- **Collected material**

+++++

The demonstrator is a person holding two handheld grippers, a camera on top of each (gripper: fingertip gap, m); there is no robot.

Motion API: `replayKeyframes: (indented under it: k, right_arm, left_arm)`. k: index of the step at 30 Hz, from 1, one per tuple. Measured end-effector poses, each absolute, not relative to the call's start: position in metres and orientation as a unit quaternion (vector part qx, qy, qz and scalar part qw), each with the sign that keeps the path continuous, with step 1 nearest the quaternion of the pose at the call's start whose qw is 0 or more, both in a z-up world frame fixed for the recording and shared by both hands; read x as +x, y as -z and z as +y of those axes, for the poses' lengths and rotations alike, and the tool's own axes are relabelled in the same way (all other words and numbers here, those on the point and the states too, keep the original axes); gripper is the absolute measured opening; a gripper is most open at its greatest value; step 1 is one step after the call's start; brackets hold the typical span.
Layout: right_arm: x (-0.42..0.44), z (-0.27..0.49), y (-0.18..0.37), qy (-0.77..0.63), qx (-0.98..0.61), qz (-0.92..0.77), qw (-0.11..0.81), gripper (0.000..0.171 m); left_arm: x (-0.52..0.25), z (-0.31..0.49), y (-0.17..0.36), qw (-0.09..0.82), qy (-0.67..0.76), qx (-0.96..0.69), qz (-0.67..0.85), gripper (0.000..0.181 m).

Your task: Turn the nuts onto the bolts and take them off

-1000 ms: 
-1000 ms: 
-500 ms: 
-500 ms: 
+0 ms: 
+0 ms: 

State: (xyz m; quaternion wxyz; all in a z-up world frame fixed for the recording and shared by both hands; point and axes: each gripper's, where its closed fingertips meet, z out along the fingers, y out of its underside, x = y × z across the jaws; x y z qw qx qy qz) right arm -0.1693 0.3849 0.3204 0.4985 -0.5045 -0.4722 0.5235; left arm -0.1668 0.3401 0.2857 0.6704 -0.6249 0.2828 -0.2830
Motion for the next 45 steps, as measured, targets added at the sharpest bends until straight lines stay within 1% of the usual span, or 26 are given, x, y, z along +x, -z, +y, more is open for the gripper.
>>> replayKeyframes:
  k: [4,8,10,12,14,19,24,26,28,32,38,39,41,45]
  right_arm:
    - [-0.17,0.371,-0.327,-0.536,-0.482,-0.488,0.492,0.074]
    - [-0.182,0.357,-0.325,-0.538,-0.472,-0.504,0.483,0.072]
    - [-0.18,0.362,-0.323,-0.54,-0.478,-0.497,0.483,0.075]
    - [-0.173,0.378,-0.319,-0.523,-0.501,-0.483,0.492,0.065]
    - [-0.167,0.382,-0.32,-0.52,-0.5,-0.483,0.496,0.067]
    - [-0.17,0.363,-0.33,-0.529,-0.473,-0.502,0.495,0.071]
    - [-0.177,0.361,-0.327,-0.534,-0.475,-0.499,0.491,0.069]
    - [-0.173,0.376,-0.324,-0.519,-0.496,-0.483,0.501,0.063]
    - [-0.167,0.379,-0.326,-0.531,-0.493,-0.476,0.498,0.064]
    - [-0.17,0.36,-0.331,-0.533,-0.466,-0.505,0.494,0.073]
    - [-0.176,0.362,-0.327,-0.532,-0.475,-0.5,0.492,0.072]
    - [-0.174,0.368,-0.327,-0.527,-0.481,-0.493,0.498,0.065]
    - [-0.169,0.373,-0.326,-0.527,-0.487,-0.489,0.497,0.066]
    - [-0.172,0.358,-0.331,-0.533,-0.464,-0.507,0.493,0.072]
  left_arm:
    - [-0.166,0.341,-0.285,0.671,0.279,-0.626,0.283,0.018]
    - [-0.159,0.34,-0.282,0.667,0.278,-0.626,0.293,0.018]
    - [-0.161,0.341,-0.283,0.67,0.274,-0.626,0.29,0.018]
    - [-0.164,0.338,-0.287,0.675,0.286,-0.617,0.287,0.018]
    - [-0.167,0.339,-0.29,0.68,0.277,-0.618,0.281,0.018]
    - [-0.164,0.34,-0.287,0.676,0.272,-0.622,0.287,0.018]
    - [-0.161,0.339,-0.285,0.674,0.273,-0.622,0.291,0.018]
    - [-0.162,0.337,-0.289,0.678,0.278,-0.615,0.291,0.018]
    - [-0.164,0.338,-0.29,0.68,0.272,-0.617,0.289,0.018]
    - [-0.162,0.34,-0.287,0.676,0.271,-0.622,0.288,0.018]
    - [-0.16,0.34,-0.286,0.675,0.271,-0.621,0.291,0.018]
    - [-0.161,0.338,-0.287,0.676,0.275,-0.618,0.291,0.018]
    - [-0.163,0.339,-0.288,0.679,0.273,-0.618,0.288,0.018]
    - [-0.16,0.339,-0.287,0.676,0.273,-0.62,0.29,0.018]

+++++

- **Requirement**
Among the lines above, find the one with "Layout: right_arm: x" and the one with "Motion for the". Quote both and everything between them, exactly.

- **Reply to the task**
Layout: right_arm: x (-0.42..0.44), z (-0.27..0.49), y (-0.18..0.37), qy (-0.77..0.63), qx (-0.98..0.61), qz (-0.92..0.77), qw (-0.11..0.81), gripper (0.000..0.171 m); left_arm: x (-0.52..0.25), z (-0.31..0.49), y (-0.17..0.36), qw (-0.09..0.82), qy (-0.67..0.76), qx (-0.96..0.69), qz (-0.67..0.85), gripper (0.000..0.181 m).

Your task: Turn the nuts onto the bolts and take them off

-1000 ms: 
-1000 ms: 
-500 ms: 
-500 ms: 
+0 ms: 
+0 ms: 

State: (xyz m; quaternion wxyz; all in a z-up world frame fixed for the recording and shared by both hands; point and axes: each gripper's, where its closed fingertips meet, z out along the fingers, y out of its underside, x = y × z across the jaws; x y z qw qx qy qz) right arm -0.1693 0.3849 0.3204 0.4985 -0.5045 -0.4722 0.5235; left arm -0.1668 0.3401 0.2857 0.6704 -0.6249 0.2828 -0.2830
Motion for the next 45 steps, as measured, targets added at the sharpest bends until straight lines stay within 1% of the usual span, or 26 are given, x, y, z along +x, -z, +y, more is open for the gripper.

Nothing else belongs in this answer.